Variable substitution method

If the integrand is trigonometric function, whose argument is some polynomial, then try using the variable substitution method. To do this, replace the polynomial in the argument of the integrand with some new variable. Based on the ratio between the new and old variable, determine the new limits of integration. By differentiating this expression, find a new differential in . Thus you will receive the new kind the former integral, close or even corresponding to any tabular one.

Solution of integrals of the second kind

If the integral is an integral of the second kind, the vector form of the integrand, then you will need to use the rules for moving from these integrals to scalar ones. One such rule is the Ostrogradsky-Gauss ratio. This law allows you to go from the flow of the rotor to some vector function to the triple integral over the divergence of the given vector field.

Substitution of limits of integration

After finding the antiderivative, it is necessary to substitute the limits of integration.

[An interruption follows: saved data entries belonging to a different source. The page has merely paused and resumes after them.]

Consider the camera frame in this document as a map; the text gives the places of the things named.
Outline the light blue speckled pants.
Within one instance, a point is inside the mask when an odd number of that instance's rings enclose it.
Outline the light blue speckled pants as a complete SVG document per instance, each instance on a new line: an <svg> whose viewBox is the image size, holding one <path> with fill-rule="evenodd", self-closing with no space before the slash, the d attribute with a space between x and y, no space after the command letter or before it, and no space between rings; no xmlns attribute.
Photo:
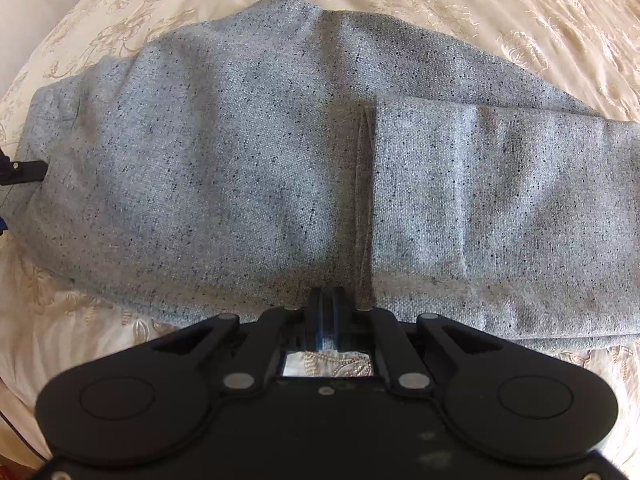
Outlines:
<svg viewBox="0 0 640 480"><path fill-rule="evenodd" d="M262 0L32 97L1 213L176 325L341 285L533 346L639 333L639 128L382 14Z"/></svg>

Plug in the value first upper limit into the expression for the antiderivative. You will receive some number. Next, subtract from the resulting number another number, the resulting lower limit to the antiderivative. If one of the integration limits is infinity, then substituting it into antiderivative function it is necessary to go to the limit and find what the expression tends to.
If the integral is two-dimensional or three-dimensional, then you will have to represent the geometric limits of integration in order to understand how to calculate the integral. Indeed, in the case of, say, a three-dimensional integral, the limits of integration can be entire planes that limit the volume to be integrated.